One question I like to answer myself essentially poses itself is the personal investment question: if I had some extra time, money, wishes, etc. Would I put them into making the best hours of my week better? Or would I put them into making the worst hours of my week better?

For example, should I buy a new coffee maker, so that my morning coffee on my way to work is better? Should I buy new headphones so that I can listen to music in bliss while I work?

Or should I put that money into an attachment for my bike, so that when I go for a bike ride, I can capture video of it. Or should I instead buy tickets to a fun concert for me to attend on the weekend?

Knowing this goal is somewhat useful knowledge. For example, if I’m already energized at work maybe the coffee doesn’t make sense, or if I look forward to interacting with my workmates, maybe the headphones don’t make sense.

Alternatively, if I’m constantly worried about work, the concert could either be a great distraction, or it could be pointless if I’m going to obsess about the work I have to do anyway.

Thing is, this question of optimization is pretty limited. And, in fact, it might actually be in the way of my happiness.

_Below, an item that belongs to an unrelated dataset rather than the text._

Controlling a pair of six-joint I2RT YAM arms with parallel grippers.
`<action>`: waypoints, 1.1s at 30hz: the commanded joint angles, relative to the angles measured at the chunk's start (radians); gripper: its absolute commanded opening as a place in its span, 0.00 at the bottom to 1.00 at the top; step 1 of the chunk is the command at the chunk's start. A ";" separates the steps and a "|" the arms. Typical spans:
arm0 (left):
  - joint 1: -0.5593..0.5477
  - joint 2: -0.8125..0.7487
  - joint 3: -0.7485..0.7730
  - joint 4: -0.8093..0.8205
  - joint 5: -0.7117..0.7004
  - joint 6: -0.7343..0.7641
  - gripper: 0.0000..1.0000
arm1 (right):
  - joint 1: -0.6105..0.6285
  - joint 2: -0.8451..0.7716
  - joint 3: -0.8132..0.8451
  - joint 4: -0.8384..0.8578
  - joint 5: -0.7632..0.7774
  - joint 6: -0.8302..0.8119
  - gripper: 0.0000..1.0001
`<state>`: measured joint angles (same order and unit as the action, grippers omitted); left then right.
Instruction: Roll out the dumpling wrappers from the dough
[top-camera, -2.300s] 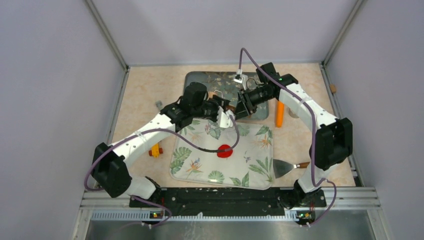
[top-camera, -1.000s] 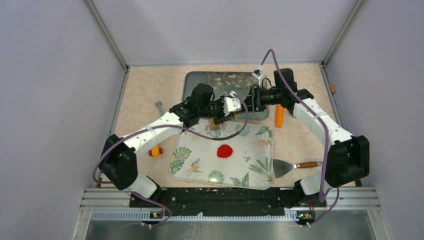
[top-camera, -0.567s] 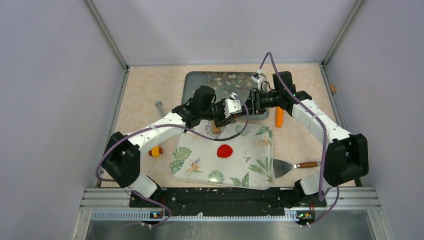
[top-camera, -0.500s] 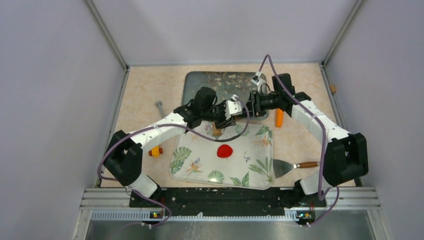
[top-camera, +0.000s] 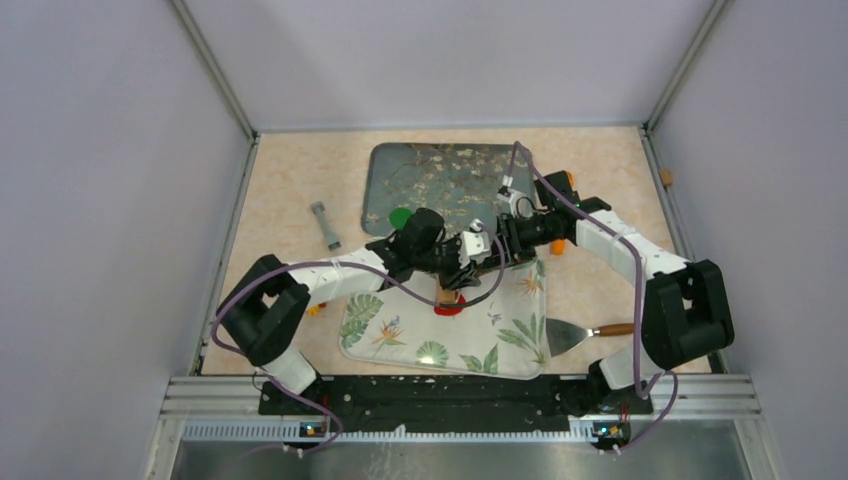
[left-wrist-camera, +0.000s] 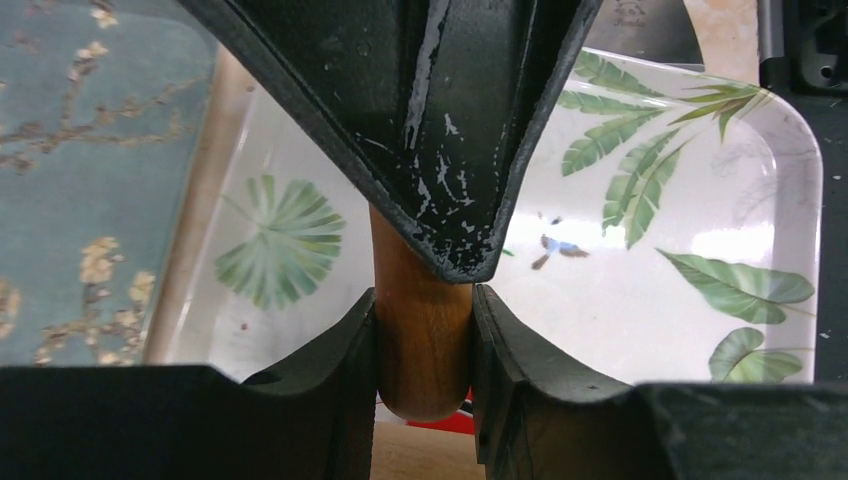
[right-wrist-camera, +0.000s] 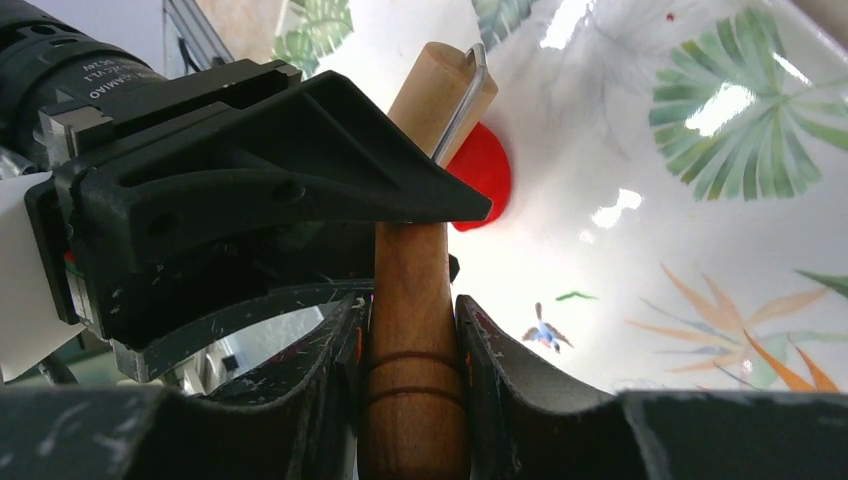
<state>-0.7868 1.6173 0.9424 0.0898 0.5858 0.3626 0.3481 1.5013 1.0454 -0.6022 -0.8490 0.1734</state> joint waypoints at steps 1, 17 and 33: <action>-0.028 0.009 -0.029 0.235 -0.023 -0.112 0.00 | 0.039 -0.039 -0.023 -0.052 0.009 -0.075 0.00; -0.071 -0.009 -0.257 0.371 -0.168 -0.201 0.00 | 0.203 -0.060 -0.126 -0.014 0.269 -0.117 0.00; -0.025 -0.199 -0.398 0.264 -0.249 -0.316 0.00 | 0.257 0.100 -0.034 0.122 0.156 -0.029 0.00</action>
<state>-0.8314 1.4750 0.5217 0.4973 0.3920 0.1589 0.5529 1.5444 0.9451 -0.4152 -0.7242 0.1665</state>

There is another alternative: maybe neither the best hour of my nor the worst hour of my week need fixing. I posit that viewing life itself as an optimization problem is a problem itself. (Well, maybe not a problem, but certainly a short-sighted distraction.)

This constant need to improve ones’ life is itself an incessant treadmill. You’re constantly looking for the best deal on what you need next. Or you feel like you don’t have enough time to do the project you set out to do that will make life (the best or worse moments) better.

Instead of buying better headphones, enjoy the ones you have.

I’d place this seemingly logical question in a class of questions which seem like they are useful, but are really an artificial mental construction which doesn’t necessarily have any grounding in reality. But, since we thought the thought, it’s hard to admit (or understand) that the question itself can be dismissed, that it was conceived in our mind, and isn’t indeed part of the world around us. Usually, “Why did so-and-so do that?” fall into this category: trying (or pretending to try) to explain someone else’s behavior when we have our own mental model.

Finally, optimizing on a week-by-week basis is also arbitrary. Maybe the best thing you can do is to forego any change for months, so you can incrementally get to a better point in a year. (I picked a week here, because most people have 5 work days and 2 weekends, so you see the contrast between the best and worst times during the course of a week.) Things that have made me truly happy usually took longer than a week.